### Your task
Only the images are to be dropped; the records themselves must be repeated exactly.

Records from a data source
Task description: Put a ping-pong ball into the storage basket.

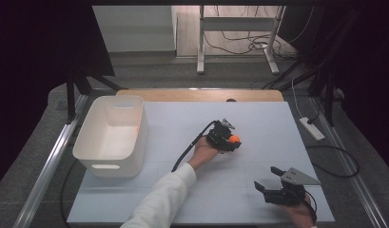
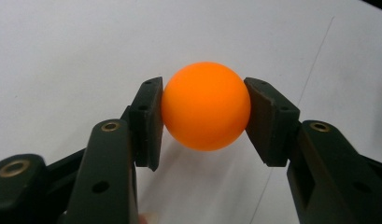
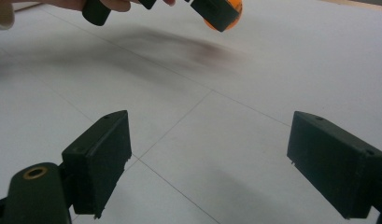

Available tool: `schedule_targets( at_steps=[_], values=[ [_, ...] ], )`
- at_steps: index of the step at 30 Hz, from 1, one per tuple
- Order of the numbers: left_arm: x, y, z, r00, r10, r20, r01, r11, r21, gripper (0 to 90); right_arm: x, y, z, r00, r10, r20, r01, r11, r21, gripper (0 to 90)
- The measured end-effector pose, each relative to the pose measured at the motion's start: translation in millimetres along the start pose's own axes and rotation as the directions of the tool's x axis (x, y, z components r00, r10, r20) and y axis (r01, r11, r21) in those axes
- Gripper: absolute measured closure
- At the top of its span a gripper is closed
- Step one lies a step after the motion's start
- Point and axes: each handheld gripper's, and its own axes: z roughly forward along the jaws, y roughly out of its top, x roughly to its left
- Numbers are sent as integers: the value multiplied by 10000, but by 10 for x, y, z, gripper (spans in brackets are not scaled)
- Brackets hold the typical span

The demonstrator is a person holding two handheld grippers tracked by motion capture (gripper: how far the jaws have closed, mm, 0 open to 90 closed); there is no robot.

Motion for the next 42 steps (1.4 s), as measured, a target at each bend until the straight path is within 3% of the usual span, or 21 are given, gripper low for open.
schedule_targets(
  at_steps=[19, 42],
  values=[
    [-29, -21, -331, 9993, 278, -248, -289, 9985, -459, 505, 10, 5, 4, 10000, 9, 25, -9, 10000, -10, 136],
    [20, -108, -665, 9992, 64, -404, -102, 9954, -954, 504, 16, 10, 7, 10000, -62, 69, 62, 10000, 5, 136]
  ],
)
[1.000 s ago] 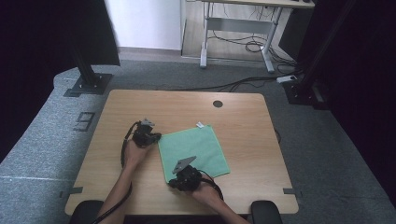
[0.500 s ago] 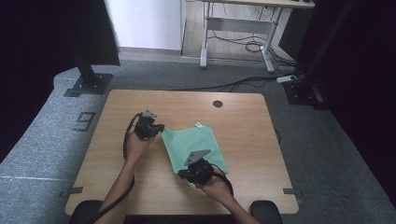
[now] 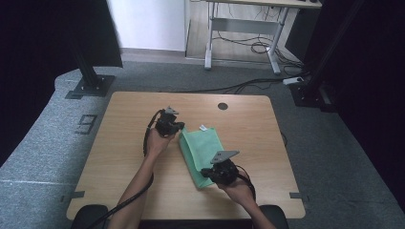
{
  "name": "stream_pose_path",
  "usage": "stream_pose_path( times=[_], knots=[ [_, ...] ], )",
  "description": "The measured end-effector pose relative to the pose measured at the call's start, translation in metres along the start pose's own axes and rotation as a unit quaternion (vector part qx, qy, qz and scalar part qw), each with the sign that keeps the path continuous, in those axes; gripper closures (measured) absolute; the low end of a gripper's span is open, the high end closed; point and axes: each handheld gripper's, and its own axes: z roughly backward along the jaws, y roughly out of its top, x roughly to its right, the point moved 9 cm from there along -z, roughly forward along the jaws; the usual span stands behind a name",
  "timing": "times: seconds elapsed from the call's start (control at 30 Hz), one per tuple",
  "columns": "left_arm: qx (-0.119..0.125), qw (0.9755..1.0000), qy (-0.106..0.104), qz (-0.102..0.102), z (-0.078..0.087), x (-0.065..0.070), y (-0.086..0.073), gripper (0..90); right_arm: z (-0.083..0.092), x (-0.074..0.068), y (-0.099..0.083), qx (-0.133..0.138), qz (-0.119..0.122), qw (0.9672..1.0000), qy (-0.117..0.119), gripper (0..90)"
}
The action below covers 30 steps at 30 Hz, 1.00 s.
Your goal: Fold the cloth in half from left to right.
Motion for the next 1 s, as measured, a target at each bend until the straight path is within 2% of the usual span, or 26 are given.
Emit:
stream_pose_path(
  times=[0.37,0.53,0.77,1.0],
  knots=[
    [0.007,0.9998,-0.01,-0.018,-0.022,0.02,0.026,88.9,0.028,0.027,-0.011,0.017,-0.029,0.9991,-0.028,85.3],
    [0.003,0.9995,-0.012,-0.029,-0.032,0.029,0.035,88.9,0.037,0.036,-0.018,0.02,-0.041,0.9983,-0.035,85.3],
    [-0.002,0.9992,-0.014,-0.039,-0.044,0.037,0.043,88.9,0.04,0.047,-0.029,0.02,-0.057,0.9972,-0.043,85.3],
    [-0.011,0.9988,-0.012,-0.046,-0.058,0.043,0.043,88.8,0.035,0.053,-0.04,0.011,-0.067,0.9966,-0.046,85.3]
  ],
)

### Worked solution
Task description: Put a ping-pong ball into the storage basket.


Available tool: `schedule_targets( at_steps=[_], values=[ [_, ...] ], )`
- at_steps: index of the step at 30 Hz, from 1, one per tuple
- Order of the numbers: left_arm: x, y, z, r00, r10, r20, r01, r11, r21, gripper (0 to 90); right_arm: x, y, z, r00, r10, r20, r01, r11, r21, gripper (0 to 90)
- The measured end-effector pose, each relative to the pose measured at the motion's start: translation in millimetres along the start pose's own axes and rotation as the directions of the tool's x axis (x, y, z components r00, r10, r20) and y axis (r01, r11, r21) in those axes
- Gripper: absolute measured closure
- At the top of its span a gripper is closed
- Step one lies a step after the motion's start
- Point and axes: each handheld gripper's, and its own axes: z roughly forward along the jaws, y roughly out of its top, x roughly to its left
- Numbers are sent as integers: the value multiplied by 10000, but by 10 for x, y, z, gripper (spans in brackets are not scaled)
- Brackets hold the typical span

The demonstrator is a person holding two handheld grippers tracked by motion capture (gripper: how far the jaws have closed, mm, 0 open to 90 closed); there is no robot.

Motion for the next 42 steps (1.4 s), as measured, a target at each bend until the straight path is within 3% of the usual span, or 21 are given, gripper low for open.
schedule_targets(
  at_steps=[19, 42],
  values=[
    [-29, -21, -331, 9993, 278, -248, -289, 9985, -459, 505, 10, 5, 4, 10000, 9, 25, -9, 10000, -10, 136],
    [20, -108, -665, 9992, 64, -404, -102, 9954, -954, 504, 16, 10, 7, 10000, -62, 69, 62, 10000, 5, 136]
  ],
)
[1.000 s ago] 
[0.500 s ago] 
[now] 
{
  "name": "stream_pose_path",
  "usage": "stream_pose_path( times=[_], knots=[ [_, ...] ], )",
  "description": "The measured end-effector pose relative to the pose measured at the call's start, translation in metres along the start pose's own axes and rotation as a unit quaternion (vector part qx, qy, qz and scalar part qw), each with the sign that keeps the path continuous, in those axes; gripper closures (measured) absolute; the low end of a gripper's span is open, the high end closed; point and axes: each handheld gripper's, and its own axes: z roughly backward along the jaws, y roughly out of its top, x roughly to its right, the point moved 9 cm from there along -z, roughly forward along the jaws; the usual span stands behind a name",
  "timing": "times: seconds elapsed from the call's start (control at 30 Hz), one per tuple",
  "columns": "left_arm: qx (-0.119..0.125), qw (0.9755..1.0000), qy (-0.106..0.104), qz (-0.102..0.102), z (-0.078..0.087), x (-0.065..0.070), y (-0.086..0.073), gripper (0..90); right_arm: z (-0.083..0.092), x (-0.074..0.068), y (-0.099..0.083), qx (-0.133..0.138), qz (-0.119..0.122), qw (0.9672..1.0000), qy (-0.117..0.119), gripper (0..90)"
}
The action below covers 30 steps at 30 Hz, 1.00 s.
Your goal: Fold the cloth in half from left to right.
Motion for the next 1 s, as measured, a target at each bend until the straight path is within 2% of the usual span, or 26 are given.
Emit:
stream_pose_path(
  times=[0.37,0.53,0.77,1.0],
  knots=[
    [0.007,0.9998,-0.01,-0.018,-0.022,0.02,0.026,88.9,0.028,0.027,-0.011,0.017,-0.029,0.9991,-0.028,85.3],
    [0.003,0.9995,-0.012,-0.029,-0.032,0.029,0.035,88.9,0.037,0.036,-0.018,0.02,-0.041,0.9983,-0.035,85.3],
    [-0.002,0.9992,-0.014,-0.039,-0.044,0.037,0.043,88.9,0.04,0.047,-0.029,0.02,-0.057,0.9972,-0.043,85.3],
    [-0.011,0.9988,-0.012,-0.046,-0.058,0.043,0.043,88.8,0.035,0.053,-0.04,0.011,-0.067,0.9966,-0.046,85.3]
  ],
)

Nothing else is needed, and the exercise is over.